A leading dentist calls me just now saying he has a patient with a suspected heart attack. The patient had gone to him with severe jaw pain. An astute dentist he was quick to identify it as referred pain of cardiac origin. Rest is history. #Heart attack is a great masquerader.
The cardiac innervations depend on the afferent sympathetic and parasympathetic nerves (lazy nerve). The majority of the innervations are transferred through the first five thoracic roots. The link between the lazy nerve and the trigeminal nucleus explains the pain in the jaw.
Another atypical manifestation of a heart attack is interscapular pain and shoulder blade pain. This is often seen in women and ECG and Echo are usually silent in this case. It is often due to left circumflex artery involvement.

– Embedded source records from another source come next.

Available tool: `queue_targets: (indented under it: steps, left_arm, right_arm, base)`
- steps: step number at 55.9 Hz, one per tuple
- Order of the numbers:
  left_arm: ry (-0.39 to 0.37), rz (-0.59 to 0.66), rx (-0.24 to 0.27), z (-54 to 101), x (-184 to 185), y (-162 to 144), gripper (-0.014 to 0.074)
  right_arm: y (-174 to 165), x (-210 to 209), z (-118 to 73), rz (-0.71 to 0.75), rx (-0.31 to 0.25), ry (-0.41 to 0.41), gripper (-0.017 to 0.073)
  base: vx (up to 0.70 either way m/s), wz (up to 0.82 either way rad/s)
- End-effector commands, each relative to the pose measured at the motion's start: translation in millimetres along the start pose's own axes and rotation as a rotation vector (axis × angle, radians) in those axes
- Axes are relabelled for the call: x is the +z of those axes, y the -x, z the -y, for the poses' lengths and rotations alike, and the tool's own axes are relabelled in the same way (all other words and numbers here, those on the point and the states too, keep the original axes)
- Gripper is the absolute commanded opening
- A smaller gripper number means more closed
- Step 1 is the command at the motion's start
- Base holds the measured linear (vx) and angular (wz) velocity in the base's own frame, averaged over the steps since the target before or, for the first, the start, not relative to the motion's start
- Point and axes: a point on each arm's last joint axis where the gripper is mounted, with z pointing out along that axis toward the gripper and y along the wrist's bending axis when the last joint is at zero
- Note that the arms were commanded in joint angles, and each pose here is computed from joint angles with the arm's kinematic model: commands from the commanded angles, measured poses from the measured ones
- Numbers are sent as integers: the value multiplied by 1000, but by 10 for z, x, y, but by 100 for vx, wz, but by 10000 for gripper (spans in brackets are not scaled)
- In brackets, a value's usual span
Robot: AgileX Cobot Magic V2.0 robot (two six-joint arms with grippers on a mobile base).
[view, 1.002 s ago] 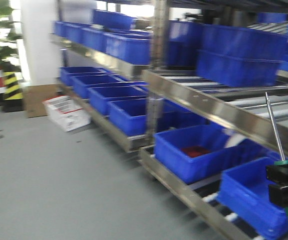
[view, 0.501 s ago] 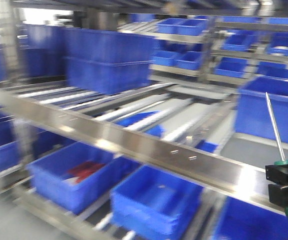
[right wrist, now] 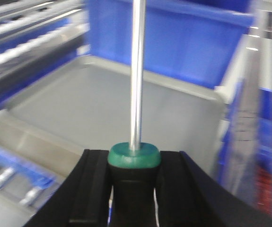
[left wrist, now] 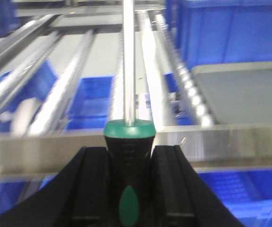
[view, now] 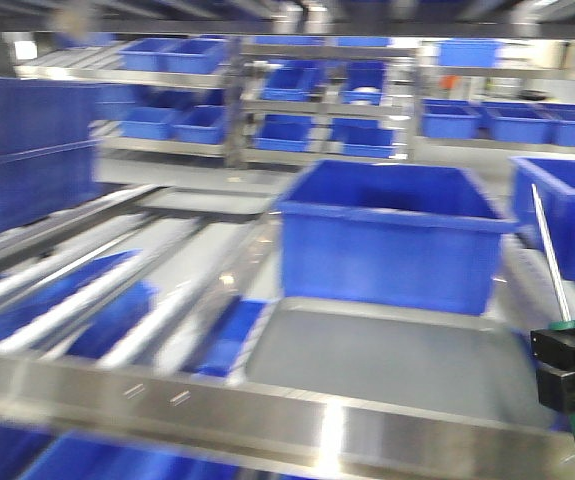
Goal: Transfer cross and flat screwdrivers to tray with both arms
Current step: 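Hold both screwdrivers upright while the base drives to the roller shelf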
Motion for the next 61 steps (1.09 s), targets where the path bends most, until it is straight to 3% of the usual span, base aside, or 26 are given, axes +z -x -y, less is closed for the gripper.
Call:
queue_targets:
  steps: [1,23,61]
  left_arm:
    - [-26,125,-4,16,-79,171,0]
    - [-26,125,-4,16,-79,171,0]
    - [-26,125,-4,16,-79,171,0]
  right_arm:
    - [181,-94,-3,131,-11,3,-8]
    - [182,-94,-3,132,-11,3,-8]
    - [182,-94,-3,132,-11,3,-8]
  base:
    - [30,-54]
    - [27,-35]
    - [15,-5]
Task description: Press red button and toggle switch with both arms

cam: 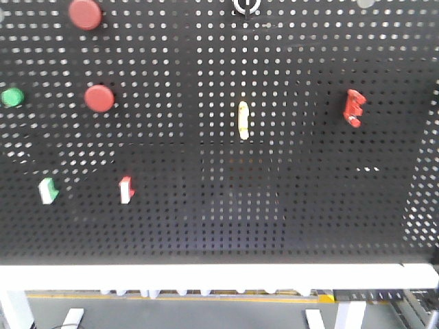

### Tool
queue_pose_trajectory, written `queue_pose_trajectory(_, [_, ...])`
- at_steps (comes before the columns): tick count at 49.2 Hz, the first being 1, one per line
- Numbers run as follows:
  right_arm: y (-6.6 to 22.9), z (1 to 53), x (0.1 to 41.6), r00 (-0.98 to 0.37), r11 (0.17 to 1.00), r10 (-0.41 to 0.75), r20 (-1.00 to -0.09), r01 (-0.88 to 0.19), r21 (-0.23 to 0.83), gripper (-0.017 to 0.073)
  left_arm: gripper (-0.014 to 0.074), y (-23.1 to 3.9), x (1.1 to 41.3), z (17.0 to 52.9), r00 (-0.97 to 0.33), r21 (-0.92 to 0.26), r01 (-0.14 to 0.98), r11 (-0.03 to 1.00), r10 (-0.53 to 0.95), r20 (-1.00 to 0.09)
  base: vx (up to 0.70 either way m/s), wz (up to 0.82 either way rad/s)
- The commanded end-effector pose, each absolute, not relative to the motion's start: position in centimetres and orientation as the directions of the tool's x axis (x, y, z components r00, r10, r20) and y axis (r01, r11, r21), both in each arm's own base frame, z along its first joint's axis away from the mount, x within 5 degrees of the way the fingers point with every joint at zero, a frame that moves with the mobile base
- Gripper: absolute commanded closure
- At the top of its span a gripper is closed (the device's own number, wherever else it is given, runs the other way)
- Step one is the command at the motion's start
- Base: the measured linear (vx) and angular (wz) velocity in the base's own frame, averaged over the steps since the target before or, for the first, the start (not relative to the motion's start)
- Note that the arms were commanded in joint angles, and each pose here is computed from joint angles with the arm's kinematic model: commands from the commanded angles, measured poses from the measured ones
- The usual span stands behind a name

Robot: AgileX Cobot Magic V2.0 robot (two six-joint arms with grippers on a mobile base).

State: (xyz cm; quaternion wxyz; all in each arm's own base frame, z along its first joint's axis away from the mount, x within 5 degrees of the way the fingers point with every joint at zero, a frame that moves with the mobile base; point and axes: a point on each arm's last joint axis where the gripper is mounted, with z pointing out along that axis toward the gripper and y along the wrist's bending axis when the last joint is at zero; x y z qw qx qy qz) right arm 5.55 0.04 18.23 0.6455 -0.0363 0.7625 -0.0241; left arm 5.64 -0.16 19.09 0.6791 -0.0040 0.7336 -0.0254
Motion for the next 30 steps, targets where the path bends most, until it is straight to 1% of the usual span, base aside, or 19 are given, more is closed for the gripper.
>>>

He is my ECG technician and clinic assistant. He always carries tab Dispirin in his pocket. He doesn’t waste any time in giving dispersible aspirin to patients as soon as a heart attack red alert is sounded by us. A small act and Life saved.
The reason I am highlighting this is because most often we give enteric-coated aspirin as it is easily available. Dispersible aspirin is difficult to find on the shelves of even major chemists and druggists.
ISIS-2, CURE, COMMIT, CLARITY , PLATO all these are landmark trials which showed the unparalleled benefits of early administration of anti platelet agents in Acute Myocardial Infarction.
A total of 25-30 Lives can be saved just by early institution of these drugs.